1963 a man by the name of Ivan Ivlov's reportedly observed a whole family of Almas. Ivlov, a pediatrician, decided to interview some of the Mongolian children who were his patients and discovered that many of them had also seen and even interactied with the Almas. It seemed to Ivlov that neither the Mongol children nor the young Almas were afraid of each other.
There is a local legend about wild woman named Zana who is said to have lived in the isolated mountain village of T'khina, fifty miles from Sukhumi, Abkhazia in the Caucasus; some have speculated she may have been an Almas, but hard evidence is lacking. The legend says that she was captured in the mountains in 1850, at first she was violent towards her captors but soon became domesticated and, indeed, was able to assist with simple household chores. Zana is said to have had sexual relations with a man of the village named Edgi Genaba, and later gave birth to a number of children of apparently normal human appearance. Several of these children reportedly died in infancy, their deaths attributed to Zana's genetic incompatibility, as an Almas, with humans genetics.
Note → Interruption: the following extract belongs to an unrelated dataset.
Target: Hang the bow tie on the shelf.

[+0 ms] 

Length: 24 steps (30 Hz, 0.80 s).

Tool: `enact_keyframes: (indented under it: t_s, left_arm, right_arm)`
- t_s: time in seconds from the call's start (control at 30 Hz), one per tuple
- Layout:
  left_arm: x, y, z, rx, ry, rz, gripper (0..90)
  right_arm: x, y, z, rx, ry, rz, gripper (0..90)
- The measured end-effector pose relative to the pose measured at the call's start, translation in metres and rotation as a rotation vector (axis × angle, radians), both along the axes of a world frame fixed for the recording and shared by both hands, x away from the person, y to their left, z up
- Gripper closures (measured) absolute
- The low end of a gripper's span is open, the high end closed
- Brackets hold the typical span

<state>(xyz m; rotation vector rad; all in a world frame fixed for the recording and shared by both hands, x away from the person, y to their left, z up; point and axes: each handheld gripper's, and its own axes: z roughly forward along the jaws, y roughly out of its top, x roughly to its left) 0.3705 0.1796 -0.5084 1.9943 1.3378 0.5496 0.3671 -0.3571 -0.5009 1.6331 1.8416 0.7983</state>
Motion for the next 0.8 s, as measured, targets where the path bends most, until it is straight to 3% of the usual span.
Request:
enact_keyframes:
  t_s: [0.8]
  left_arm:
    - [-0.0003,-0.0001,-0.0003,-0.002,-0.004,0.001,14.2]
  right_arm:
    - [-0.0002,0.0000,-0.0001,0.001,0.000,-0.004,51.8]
Zana herself is said to have died in 1890.
The legond continues to tell how the father, Edgi Genaba, gave away four of the surviving children to local families. The two boys, Dzhanda and Khwit Sabekia, born 1878 and 1884, and the two girls, Kodzhanar and Gamasa Sabekia, born 1880 and 1882, were assimilated into normal society, married, and had families of their own.. The skull of Khwit, the younger of the two boys. was examined by Dr. Grover Krantz in the early 1990s. He pronounced it to be entirely modern, with no Neandertal features at all. If Krantz's verdict on the skull is correct, and the skull itself is indeed that of Zana's son, it would indicate that Zana may have not been an Almas at all, but perhaps a member of an isolated hunter gatherer tribe so culturally different from her captors' society that it would make Zana seem non human to them, even though she was indeed a modern human.
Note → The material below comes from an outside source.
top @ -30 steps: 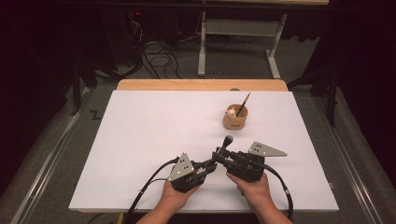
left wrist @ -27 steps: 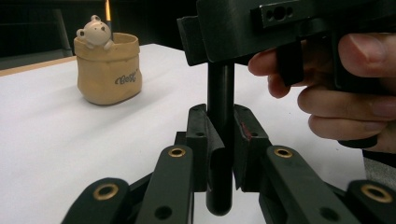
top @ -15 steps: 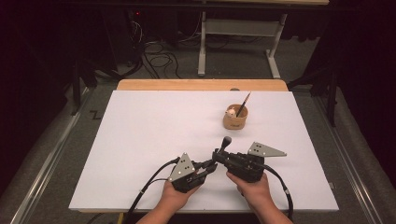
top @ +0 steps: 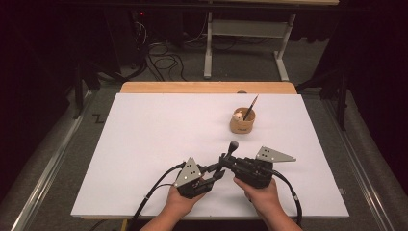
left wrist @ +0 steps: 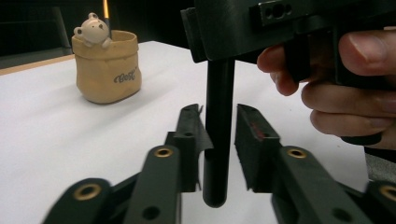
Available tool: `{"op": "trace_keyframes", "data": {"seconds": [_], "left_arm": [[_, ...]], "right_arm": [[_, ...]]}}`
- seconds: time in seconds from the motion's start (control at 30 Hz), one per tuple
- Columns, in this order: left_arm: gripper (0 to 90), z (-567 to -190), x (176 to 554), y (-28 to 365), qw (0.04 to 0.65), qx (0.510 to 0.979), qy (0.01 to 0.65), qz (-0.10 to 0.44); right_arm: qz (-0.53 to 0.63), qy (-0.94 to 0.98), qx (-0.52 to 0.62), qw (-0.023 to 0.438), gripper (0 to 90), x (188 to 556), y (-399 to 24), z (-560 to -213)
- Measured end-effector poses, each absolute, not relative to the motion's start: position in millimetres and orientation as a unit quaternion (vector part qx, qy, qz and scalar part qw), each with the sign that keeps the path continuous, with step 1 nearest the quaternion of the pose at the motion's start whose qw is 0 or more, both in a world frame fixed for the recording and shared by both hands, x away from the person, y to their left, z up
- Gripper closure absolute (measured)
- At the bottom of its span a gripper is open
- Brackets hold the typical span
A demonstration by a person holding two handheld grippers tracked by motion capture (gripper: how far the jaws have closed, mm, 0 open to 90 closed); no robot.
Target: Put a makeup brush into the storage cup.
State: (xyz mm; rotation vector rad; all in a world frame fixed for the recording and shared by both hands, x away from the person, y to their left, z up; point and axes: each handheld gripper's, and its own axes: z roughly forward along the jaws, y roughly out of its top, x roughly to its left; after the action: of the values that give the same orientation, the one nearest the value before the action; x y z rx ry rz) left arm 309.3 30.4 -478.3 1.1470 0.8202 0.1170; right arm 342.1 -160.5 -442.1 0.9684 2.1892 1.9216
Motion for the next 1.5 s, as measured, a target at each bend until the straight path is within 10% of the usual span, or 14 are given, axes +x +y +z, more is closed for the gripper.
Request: {"op": "trace_keyframes", "data": {"seconds": [1.5], "left_arm": [[15.9,-476.8,331.9,44.1,0.721,0.53,0.437,0.089]], "right_arm": [[0.627,0.704,0.315,0.105,79.2,345.0,-196.4,-430.1]]}}
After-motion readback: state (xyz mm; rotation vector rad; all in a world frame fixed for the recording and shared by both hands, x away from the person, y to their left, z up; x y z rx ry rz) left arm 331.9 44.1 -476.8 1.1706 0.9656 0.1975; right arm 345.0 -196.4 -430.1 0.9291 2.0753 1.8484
Another case is said to date from around 1941, shortly after the German invasion of the USSR. A wild man was reportedly captured somewhere in the Caucasus by a detachment of the Red Army. He appeared human, but was covered in fine, dark hair. Interrogation revealed his apparent inability, or unwillingness, to speak, the wild man was later shot as a German spy. There are various versions of this encounter in the cryptozoological literature, and, as with other Almas reports, hard proof is absent.
Myra Shackley, a British anthropologist, and Bernard Heuvelmans, a renowned French cryptozoologist, have speculated that the Almas are a relict population of Neanderthals, while Loren Coleman, a well known figure head in the world of cryptozoology, suggests the the Almoas may be a surviving specimens of Homo erectus, or upright man. Still other researchers insist that Almas are related to the Yeti of the Himalayas, being closer to apes than to humans. The locals, for their part, often see no appreciable difference between Almas and humans, regarding them simply as "wild men" who remain untouched by civilization.
Recently, controversy surrounding the Almas was rekindled , when in October of 2003, the BBC reported that mountain climber Sergey Semenov discovered the foot and leg of an unknown creature, approximately 3,500 meters up in the permafrost of the Altai Mountain range. Scientific tests and X-rays show that the bones are several thousand years old, but attempts to identify the creature they belonged to remain inconclusive. Upon further testing this mystery limb could very well be the best proof to date of the existence of hairy, bipedal humanoids in the Altai Mountains. And if the Almas can be proven as fact, its only matter of time before the worlds other mysterious hairy hominids are thrust into the spot light of science.